### [PROBLEM DETAILS]
Please give back only the lines below from the one containing "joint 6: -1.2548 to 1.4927" to the one containing "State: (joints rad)", each repeated word for word, both ends included.

————————

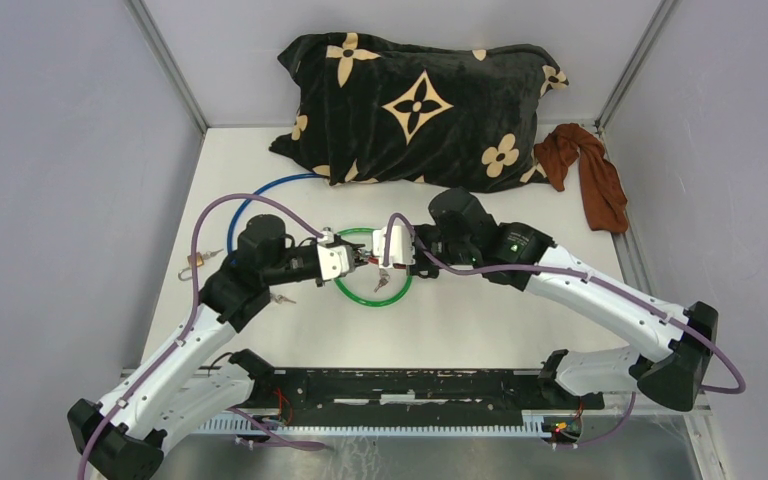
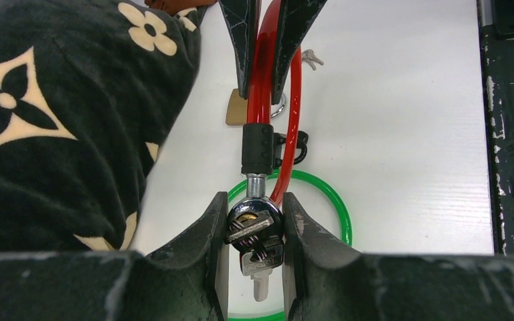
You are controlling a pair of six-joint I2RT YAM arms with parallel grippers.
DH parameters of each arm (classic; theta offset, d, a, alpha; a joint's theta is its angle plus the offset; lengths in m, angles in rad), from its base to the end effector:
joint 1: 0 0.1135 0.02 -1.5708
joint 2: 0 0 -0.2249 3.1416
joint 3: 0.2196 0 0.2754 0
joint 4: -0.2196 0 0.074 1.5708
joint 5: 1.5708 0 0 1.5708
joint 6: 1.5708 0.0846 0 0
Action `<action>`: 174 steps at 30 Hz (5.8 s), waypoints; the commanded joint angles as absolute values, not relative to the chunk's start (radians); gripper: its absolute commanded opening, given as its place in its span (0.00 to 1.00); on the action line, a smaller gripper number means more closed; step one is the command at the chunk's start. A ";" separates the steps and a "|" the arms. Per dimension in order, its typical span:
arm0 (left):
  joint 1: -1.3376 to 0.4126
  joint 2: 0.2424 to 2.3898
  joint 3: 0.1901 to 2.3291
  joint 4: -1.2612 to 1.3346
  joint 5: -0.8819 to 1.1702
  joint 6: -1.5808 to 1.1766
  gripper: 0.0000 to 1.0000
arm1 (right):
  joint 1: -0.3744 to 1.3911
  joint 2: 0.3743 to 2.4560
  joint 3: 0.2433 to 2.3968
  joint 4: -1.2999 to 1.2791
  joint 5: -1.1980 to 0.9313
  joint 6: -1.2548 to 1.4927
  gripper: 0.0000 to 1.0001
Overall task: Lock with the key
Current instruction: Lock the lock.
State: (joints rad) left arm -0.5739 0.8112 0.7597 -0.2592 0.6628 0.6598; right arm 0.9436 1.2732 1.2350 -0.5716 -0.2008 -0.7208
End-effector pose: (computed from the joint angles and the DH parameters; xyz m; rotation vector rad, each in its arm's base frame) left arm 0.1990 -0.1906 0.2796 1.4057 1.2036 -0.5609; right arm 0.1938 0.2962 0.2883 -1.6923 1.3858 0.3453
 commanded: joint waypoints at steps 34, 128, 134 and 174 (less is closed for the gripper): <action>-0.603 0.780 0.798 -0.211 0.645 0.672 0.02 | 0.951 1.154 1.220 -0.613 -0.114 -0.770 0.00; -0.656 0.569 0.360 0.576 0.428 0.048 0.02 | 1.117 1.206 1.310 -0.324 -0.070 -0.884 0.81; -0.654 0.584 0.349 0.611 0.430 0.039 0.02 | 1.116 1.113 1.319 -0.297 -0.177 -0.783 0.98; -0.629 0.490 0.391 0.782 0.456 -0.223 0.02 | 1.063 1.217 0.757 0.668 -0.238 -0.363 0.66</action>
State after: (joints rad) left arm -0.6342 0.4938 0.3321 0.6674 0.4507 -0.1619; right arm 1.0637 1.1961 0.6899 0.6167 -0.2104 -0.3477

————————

### [WRITTEN REPLY]
  joint 6: -1.2548 to 1.4927
  gripper: 0.0000 to 1.0001
Overall task: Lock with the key
Current instruction: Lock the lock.
State: (joints rad) left arm -0.5739 0.8112 0.7597 -0.2592 0.6628 0.6598; right arm 0.9436 1.2732 1.2350 -0.5716 -0.2008 -0.7208

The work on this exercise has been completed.